Une fois posé ce tableau clinique, on comprend mieux en quoi l’utilisation du robot peut avoir une utilité pour ces enfants. En effet, on a cherché à simplifier les émotions des humains par des machines afin de pouvoir les lire plus facilement sur leurs visages et pour ainsi, faciliter les interactions avec le robot, puis l’humain. Beaucoup de programmes travaillent les émotions de base : la joie, la colère, le dégoût ou la peur, pour commencer à aider les enfants autistes à prendre des repères », souligne l’enseignante chercheure. Exit par exemple le second degré, très difficile à appréhender pour eux. Le message peut donc est plus clair grâce à la machine, à condition de l’avoir paramétré au plus juste des besoins de l’enfant, évalués préalablement. « On a aussi cherché à modéliser des séquences reproductibles, des scénarii sociaux tout comme certaines tâches d’apprentissage, qui sont autant de repères, d’invariants rassurants pour un enfant autiste.

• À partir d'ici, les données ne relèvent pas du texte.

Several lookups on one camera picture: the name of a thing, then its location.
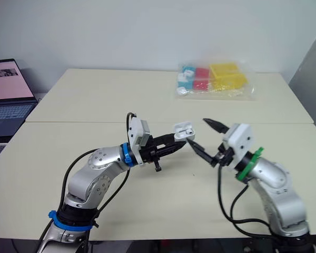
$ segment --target yellow block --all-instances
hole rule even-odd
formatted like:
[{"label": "yellow block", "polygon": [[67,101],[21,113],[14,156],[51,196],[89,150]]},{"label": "yellow block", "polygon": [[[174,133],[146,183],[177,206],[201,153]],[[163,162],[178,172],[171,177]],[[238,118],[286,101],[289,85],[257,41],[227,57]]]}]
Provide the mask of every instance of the yellow block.
[{"label": "yellow block", "polygon": [[210,83],[215,91],[239,89],[248,83],[235,63],[211,64]]}]

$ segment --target white table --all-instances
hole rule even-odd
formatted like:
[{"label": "white table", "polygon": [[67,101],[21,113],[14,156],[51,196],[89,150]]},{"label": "white table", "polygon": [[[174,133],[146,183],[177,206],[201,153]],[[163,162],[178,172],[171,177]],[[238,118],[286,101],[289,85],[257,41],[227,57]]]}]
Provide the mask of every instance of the white table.
[{"label": "white table", "polygon": [[[171,132],[171,124],[149,122],[154,137]],[[263,156],[288,168],[308,210],[316,234],[316,127],[313,124],[252,124]],[[221,135],[205,123],[194,124],[196,141],[215,152]],[[0,155],[0,238],[36,239],[56,209],[63,175],[81,153],[126,140],[124,123],[25,123]],[[83,159],[74,171],[85,162]],[[128,182],[97,220],[91,240],[243,237],[224,219],[217,196],[217,169],[187,144],[154,165],[132,169]],[[117,177],[105,197],[118,187]],[[223,173],[226,209],[243,188],[233,172]],[[236,218],[263,218],[260,198],[250,188],[236,205]],[[265,233],[262,225],[244,226]]]},{"label": "white table", "polygon": [[279,73],[255,76],[256,101],[186,100],[176,72],[69,69],[27,122],[125,122],[129,111],[150,123],[202,118],[222,122],[313,123]]}]

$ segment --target laptop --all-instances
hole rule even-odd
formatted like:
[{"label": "laptop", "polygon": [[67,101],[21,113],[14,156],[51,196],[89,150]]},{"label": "laptop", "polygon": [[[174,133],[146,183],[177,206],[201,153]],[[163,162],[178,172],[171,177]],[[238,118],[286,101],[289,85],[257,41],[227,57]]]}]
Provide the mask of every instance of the laptop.
[{"label": "laptop", "polygon": [[0,142],[8,142],[36,105],[15,60],[0,60]]}]

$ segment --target green ring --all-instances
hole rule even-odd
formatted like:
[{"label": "green ring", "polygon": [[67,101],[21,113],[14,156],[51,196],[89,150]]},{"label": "green ring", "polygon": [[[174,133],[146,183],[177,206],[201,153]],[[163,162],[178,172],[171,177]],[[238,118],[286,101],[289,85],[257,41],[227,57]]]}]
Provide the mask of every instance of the green ring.
[{"label": "green ring", "polygon": [[238,174],[237,179],[239,181],[243,181],[245,179],[245,177],[248,175],[248,173],[252,170],[252,168],[254,167],[255,162],[257,161],[257,159],[261,155],[263,149],[264,149],[263,147],[259,147],[259,149],[256,150],[256,152],[254,153],[252,159],[249,161],[247,166],[243,169],[243,171],[241,171]]}]

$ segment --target red block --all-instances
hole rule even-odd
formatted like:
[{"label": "red block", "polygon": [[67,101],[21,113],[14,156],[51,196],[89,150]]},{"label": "red block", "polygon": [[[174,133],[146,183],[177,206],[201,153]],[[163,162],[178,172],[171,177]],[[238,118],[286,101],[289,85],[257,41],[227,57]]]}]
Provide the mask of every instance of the red block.
[{"label": "red block", "polygon": [[197,67],[195,69],[195,79],[200,80],[200,79],[208,79],[210,74],[210,70],[204,69],[202,67]]},{"label": "red block", "polygon": [[195,80],[193,82],[193,89],[194,90],[207,91],[208,88],[209,88],[209,81],[208,80]]}]

 Avec un programme ajusté aux besoins de chaque enfant, on observe qu’en présence des robots, on a une diminution des stéréotypies et des comportements inadaptés.

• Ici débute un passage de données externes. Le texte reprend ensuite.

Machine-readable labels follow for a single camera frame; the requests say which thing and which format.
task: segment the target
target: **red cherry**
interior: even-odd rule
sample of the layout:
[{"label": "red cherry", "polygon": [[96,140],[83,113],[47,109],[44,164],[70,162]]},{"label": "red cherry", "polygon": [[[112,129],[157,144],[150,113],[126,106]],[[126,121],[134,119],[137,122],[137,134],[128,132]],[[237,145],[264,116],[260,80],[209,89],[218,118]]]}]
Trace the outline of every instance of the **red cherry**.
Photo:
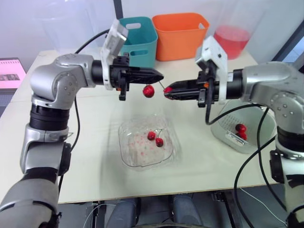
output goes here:
[{"label": "red cherry", "polygon": [[158,147],[162,147],[163,146],[163,140],[162,140],[162,138],[156,138],[155,142],[156,142],[156,145]]},{"label": "red cherry", "polygon": [[149,140],[154,140],[155,139],[156,134],[154,132],[149,132],[147,138]]},{"label": "red cherry", "polygon": [[168,93],[170,91],[172,91],[173,89],[171,87],[167,87],[163,90],[164,93]]},{"label": "red cherry", "polygon": [[246,128],[245,125],[239,123],[239,124],[236,125],[236,130],[237,130],[238,132],[243,132],[243,133],[244,133],[244,132],[247,130],[247,128]]},{"label": "red cherry", "polygon": [[245,134],[245,132],[238,132],[236,133],[236,135],[244,140],[247,140],[247,135]]},{"label": "red cherry", "polygon": [[154,88],[152,85],[146,85],[143,90],[142,93],[145,97],[147,98],[151,98],[154,95]]}]

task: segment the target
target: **transparent plastic box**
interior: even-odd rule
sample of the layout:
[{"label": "transparent plastic box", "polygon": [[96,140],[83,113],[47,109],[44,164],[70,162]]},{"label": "transparent plastic box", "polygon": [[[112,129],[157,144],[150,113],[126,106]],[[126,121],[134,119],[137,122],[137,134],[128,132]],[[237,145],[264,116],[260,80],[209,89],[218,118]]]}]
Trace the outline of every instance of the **transparent plastic box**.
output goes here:
[{"label": "transparent plastic box", "polygon": [[[247,104],[249,103],[241,102],[240,100],[228,101],[219,115],[235,107]],[[257,127],[263,113],[263,110],[259,107],[239,109],[215,122],[211,126],[211,131],[216,138],[238,152],[253,153],[257,150]],[[243,140],[236,135],[237,131],[235,130],[235,127],[237,124],[244,124],[246,126],[247,140]],[[274,136],[275,130],[275,120],[269,113],[267,113],[260,132],[261,145]]]},{"label": "transparent plastic box", "polygon": [[[154,131],[163,139],[158,147],[147,138]],[[123,123],[119,128],[119,144],[123,163],[129,167],[151,167],[174,160],[178,141],[170,121],[163,116],[148,116]]]}]

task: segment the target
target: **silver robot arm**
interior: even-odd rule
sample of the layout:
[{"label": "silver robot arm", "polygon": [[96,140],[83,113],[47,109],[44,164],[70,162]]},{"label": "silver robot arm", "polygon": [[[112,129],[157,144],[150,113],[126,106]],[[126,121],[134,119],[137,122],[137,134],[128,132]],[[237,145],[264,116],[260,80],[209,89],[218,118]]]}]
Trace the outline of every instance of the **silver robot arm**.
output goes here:
[{"label": "silver robot arm", "polygon": [[55,228],[60,214],[58,176],[68,171],[71,145],[66,143],[69,110],[79,89],[105,85],[125,100],[130,83],[152,84],[163,79],[151,68],[129,66],[128,55],[117,56],[127,30],[115,21],[104,42],[102,60],[68,54],[33,72],[30,122],[20,158],[23,178],[0,204],[0,227]]},{"label": "silver robot arm", "polygon": [[242,75],[241,99],[265,105],[275,113],[272,177],[284,184],[289,226],[304,226],[304,75],[281,62],[245,67]]},{"label": "silver robot arm", "polygon": [[272,177],[285,186],[289,227],[304,227],[304,75],[288,64],[269,62],[227,77],[227,55],[213,37],[204,41],[195,60],[202,69],[198,78],[172,83],[165,97],[197,100],[198,107],[207,108],[208,103],[240,98],[273,110],[277,136],[270,152]]},{"label": "silver robot arm", "polygon": [[70,54],[38,67],[31,77],[32,109],[26,125],[20,166],[24,177],[0,205],[0,225],[44,228],[58,220],[57,177],[69,168],[68,117],[77,91],[94,87],[92,56]]}]

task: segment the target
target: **white table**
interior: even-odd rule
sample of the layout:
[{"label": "white table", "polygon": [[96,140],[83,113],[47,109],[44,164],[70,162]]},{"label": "white table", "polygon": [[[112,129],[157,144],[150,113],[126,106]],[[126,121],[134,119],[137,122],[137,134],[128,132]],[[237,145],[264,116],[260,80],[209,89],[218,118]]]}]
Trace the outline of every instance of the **white table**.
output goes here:
[{"label": "white table", "polygon": [[[35,60],[0,119],[0,199],[22,177],[19,167],[24,126],[29,122],[31,107],[29,77],[33,69],[56,57],[55,51],[43,51]],[[229,70],[254,65],[256,62],[243,52],[229,61]],[[177,80],[195,79],[200,70],[193,59],[157,62],[156,69],[164,74],[164,86]],[[204,124],[205,109],[196,101],[171,101],[163,97],[162,88],[155,84],[156,93],[147,99],[143,85],[131,85],[126,101],[118,100],[118,92],[103,86],[82,89],[77,96],[81,120],[79,141],[72,152],[70,170],[64,177],[60,203],[150,196],[182,192],[231,189],[236,173],[248,155],[241,154],[217,140]],[[214,105],[211,117],[222,107]],[[181,151],[175,162],[144,171],[134,171],[123,165],[120,157],[118,127],[133,116],[164,114],[171,118]],[[76,132],[75,109],[70,112],[70,132]],[[75,134],[68,138],[73,142]],[[270,144],[263,151],[263,163],[270,183]],[[244,169],[240,186],[264,184],[257,158]]]}]

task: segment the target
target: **clear plastic container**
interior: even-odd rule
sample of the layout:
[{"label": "clear plastic container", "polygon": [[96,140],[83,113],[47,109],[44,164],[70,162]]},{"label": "clear plastic container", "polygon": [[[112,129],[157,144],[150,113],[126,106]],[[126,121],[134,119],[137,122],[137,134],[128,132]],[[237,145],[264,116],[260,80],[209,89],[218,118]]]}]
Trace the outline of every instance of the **clear plastic container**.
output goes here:
[{"label": "clear plastic container", "polygon": [[256,30],[271,0],[226,1],[214,38],[228,55],[237,58]]},{"label": "clear plastic container", "polygon": [[[232,108],[247,105],[249,103],[239,100],[231,100],[227,102],[222,114]],[[219,119],[211,126],[213,135],[227,145],[231,146],[240,153],[253,153],[257,150],[257,127],[261,120],[263,111],[259,107],[243,108],[234,111],[223,118]],[[244,124],[247,128],[247,140],[243,140],[236,135],[235,127],[237,124]],[[261,145],[271,139],[276,130],[274,118],[267,113],[260,132]]]},{"label": "clear plastic container", "polygon": [[[163,146],[158,147],[155,139],[148,140],[149,131],[163,139]],[[174,129],[162,116],[149,116],[123,123],[119,128],[121,158],[129,167],[151,167],[160,163],[171,162],[178,148]]]},{"label": "clear plastic container", "polygon": [[[42,23],[54,49],[59,54],[73,53],[94,36],[83,0],[51,0],[36,8],[35,19]],[[97,50],[92,42],[87,50]]]}]

Le robot, un outil entre les mains des thérapeutes

Le robot social constitue essentiellement un outil, un support prédictible et plus accessible que l’être humain en termes d’interactions sociales, toujours sous réserve d’être bien paramétré en fonction du niveau de compétence de l’enfant, explique Agnès Desbiens. Les résultats sont visibles surtout au niveau des apprentissages élémentaires. On se rend compte qu’en présence de robots, l’attention des enfants autistes est davantage maintenue, l’attention conjointe améliorée, leur décrochage attentionnel est plus rare (certaines recherches rapportent notamment 80% du temps de présence avec le robot utilisé de manière active). Les séquences programmées permettent aussi de constater des progrès dans l’apprentissage de l’hygiène, et de manière générale, dans tous les apprentissages de base qui comportent une séquence reproductible. Le robot "Leka" ("jouer" en suédois), sorte de boule lumineuse conçue par une équipe française pour aider les enfants qui souffrent de troubles du développement, en est un bel exemple. Les robots ont aussi l’avantage de ne pas se lasser et de reproduire une séquence avec la même énergie devant un enfant qui en manifesterait le besoin.

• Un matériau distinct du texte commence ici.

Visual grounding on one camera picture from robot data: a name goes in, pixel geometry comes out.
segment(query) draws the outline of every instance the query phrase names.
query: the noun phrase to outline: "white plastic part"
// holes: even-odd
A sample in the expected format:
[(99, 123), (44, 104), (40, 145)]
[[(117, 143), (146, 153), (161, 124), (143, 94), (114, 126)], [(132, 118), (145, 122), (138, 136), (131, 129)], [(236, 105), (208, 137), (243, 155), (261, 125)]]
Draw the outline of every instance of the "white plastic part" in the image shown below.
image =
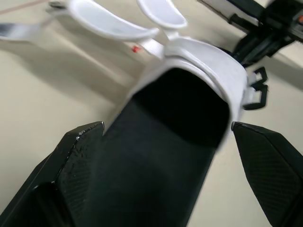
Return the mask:
[(92, 0), (71, 0), (68, 10), (86, 29), (105, 38), (137, 42), (159, 32), (157, 28), (147, 29), (123, 20)]
[(164, 55), (166, 58), (182, 57), (197, 66), (219, 88), (218, 95), (226, 102), (226, 97), (230, 99), (233, 113), (239, 110), (247, 89), (247, 72), (230, 55), (215, 46), (190, 38), (170, 41), (165, 46)]
[(164, 29), (180, 29), (187, 25), (171, 0), (137, 0), (137, 3), (151, 21)]

Ainsi, avec un programme ajusté aux besoins de chaque enfant, on observe qu’en présence des robots, on a une diminution des stéréotypies et des comportements inadaptés, une plus grande attention et une réduction du stress ainsi qu’une meilleure reconnaissance des états émotionnels de base, résume Agnès Desbiens. Pour améliorer la gestion du stress, certains robots permettent par exemple de visualiser à distance des lieux (des musées par exemple), une fonction très intéressante pour favoriser le repérage anticipé d’un lieu et donc pour diminuer l’anxiété.

 On se rend compte qu’en présence de robots, l’attention des enfants autistes est davantage maintenue, l’attention conjointe améliorée, leur décrochage attentionnel est plus rare.

Le robot améliore les interactions y compris de l’enfant avec le thérapeute

Les interactions des enfants avec les robots se trouvent améliorées par la présence de ces machines, mais autre résultat intéressant : on remarque également que le volume des échanges augmente avec l’humain (le thérapeute, le chercheur, l’adulte), en présence de robots. Autrement dit, le robot permet aussi l’amélioration des interactions indirectes, note Agnès Desbiens. Ce que les robots apportent, ce n’est ni plus ni moins que l’adaptation d’une tâche pour la rendre plus claire. Le robot, en cela, n’est rien de plus qu’un outil, et c’est déjà ça !. L’objectif est de rendre les personnes autistes un peu plus autonomes au niveau de l’apprentissage. Malgré tout, aucun robot aujourd’hui n’est suffisamment autonome pour identifier le niveau de l’enfant. L’adulte reste donc toujours indispensable.  

Il est probable qu’avec le temps et l’amélioration de l’ergonomie cognitive des robots, leur utilisation se développe encore. Ils vont sans doute gagner en souplesse et nous pourrions ainsi assister à une généralisation de leur utilisation, estime Agnès Desbiens.